ABSTRACT
The state of the art commercial query optimizers employ cost-based optimization and exploit dynamic programming (DP) to find the optimal query execution plan (QEP) without evaluating redundant sub-plans. The number of alternative QEPs enumerated by the DP query optimizer can increase exponentially, as the number of joins in the query increases. Recently, by exploiting the coming wave of multi-core processor architectures, a state of the art parallel optimization algorithm [14], referred to as PDPsva, has been proposed to parallelize the "time-consuming" DP query optimization process itself. While PDPsva significantly extends the practical use of DP to queries having up to 20-25 tables, it has several limitations: 1) supporting only the size-driven DP enumerator, 2) statically allocating search space, and 3) not fully exploiting parallelism. In this paper, we propose the first generic solution for parallelizing any type of bottom-up optimizer, including the graph-traversal driven type, and for supporting dynamic search allocation and full parallelism.

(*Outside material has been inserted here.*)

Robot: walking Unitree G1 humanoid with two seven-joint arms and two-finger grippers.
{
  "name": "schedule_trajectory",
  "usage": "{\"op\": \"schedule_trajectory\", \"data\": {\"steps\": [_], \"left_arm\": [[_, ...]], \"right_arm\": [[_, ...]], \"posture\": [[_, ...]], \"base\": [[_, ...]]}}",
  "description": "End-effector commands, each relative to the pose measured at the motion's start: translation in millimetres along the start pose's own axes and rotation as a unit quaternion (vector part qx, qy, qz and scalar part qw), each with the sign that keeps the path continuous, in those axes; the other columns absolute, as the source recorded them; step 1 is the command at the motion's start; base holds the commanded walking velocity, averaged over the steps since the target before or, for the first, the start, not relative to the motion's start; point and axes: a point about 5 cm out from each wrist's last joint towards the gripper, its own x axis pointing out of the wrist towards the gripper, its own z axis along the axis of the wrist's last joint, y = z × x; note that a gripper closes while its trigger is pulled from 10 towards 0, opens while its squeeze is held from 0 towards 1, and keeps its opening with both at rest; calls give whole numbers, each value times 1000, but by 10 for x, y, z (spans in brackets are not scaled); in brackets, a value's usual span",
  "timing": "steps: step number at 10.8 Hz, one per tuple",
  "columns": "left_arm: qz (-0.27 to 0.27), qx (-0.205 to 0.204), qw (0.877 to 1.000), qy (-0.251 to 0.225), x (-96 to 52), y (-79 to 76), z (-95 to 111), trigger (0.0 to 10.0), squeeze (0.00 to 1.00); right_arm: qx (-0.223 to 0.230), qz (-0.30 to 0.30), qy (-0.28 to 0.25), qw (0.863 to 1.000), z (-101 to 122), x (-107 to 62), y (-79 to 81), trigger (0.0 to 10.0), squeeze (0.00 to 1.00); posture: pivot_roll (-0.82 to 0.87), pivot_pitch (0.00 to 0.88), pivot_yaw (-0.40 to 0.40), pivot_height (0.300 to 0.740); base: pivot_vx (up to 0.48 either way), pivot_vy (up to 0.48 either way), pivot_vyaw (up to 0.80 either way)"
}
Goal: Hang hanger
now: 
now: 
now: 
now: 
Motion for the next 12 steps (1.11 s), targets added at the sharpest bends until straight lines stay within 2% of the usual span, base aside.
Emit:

This is a challenging problem, since recently developed, state of art DP optimizers such as DPcpp [21] and DPhyp [22] are very difficult to parallelize due to tangled dependencies in the join pairs they generate. Unless the solution is very carefully devised, a lot of synchronization conflicts are bound to occur. By viewing a serial bottom-up optimizer as one which generates a totally ordered sequence of join pairs in a streaming fashion, we propose a novel concept of dependency-aware reordering, which minimizes waiting time caused by dependencies of join pairs. To maximize parallelism, we also introduce a series of novel performance optimization techniques: 1) pipelining of join pair generation and plan generation; 2) the synchronization-free global MEMO; and 3) threading across dependencies. Through extensive experiments with various query topologies, we show that our solution supports any type of bottom up optimization, achieving linear speedup for each type. Despite the fact that our solution is generic, due to sophisticated optimization techniques, our generic parallel optimizer outperforms PDPsva tailored to size-driven enumeration. Experimental results also show that our solution is much more robust than PDPsva with respect to search space allocation.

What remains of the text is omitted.